Está claro. Israel ganará también esta batalla, aunque no la guerra, porque será incapaz de exterminar a su gran enemigo, lo que sentará las bases de nuevas crisis en el futuro. Dejará otra vez en ruinas a Gaza, y a Hamás debilitada y con parte de sus túneles destruidos, aunque sin perder un ápice de su beligerancia. Está por ver si lesionará el proceso de convergencia y unificación de los dos grandes partidos palestinos, si debilitará aún más a Mahmud Abbas (tan pasivo como siempre), si profundizará la brecha entre Cisjordania y la franja que el acuerdo interpalestino en fase de aplicación empezaba a cerrar o si permitirá sobrevivir al Gobierno de unidad.
Esta batalla despejará las escasas dudas de que Israel pueda llegar a aceptar algún día un Estado palestino viable y soberano. Seguirá agrandando la herida, confiando en que su apabullante superioridad militar le permita mantener la sartén por el mango. Y despreciando a la opinión pública internacional, seguro de que, dentro de unos meses —o de unos pocos años— los centenares de muertos de estas semanas, y el generalizado espanto en el mundo entero, quedarán amortizados, relegados si no olvidados al rincón de los hechos consumados que no hay más remedio que aceptar, como tantas otras veces en el pasado.

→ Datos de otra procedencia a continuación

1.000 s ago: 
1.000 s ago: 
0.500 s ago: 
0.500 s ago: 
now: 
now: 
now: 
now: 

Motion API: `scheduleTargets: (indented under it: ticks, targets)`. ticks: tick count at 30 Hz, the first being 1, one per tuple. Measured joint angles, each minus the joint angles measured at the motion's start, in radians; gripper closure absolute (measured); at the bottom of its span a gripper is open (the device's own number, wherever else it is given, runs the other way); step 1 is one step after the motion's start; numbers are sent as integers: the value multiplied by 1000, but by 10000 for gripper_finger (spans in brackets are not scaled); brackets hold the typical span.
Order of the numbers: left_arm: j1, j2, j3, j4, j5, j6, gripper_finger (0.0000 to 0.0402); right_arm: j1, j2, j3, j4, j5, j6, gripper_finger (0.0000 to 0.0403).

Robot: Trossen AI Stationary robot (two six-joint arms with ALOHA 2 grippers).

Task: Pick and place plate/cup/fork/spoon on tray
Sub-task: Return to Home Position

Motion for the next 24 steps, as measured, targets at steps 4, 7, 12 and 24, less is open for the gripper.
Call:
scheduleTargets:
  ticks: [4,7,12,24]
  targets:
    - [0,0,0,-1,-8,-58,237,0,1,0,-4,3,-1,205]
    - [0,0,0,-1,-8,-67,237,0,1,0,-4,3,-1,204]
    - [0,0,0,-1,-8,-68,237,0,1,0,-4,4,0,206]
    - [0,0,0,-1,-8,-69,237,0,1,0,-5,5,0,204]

Y los dirigentes israelíes, con Benjamín Netanyahu a la cabeza, volverán a quedar impunes, como muestra de lo ridícula que resulta a la hora de la verdad la pomposa expresión “justicia internacional”, ejemplo paradigmático de un escandaloso doble rasero.
Y así hasta la próxima matanza.
Entre tanto, la eficaz maquinaria propagandística israelí seguirá tachando de antisemitas a quienes digan (digamos) que dos más dos son cuatro. Lo peor es que incluso puede que les funcione.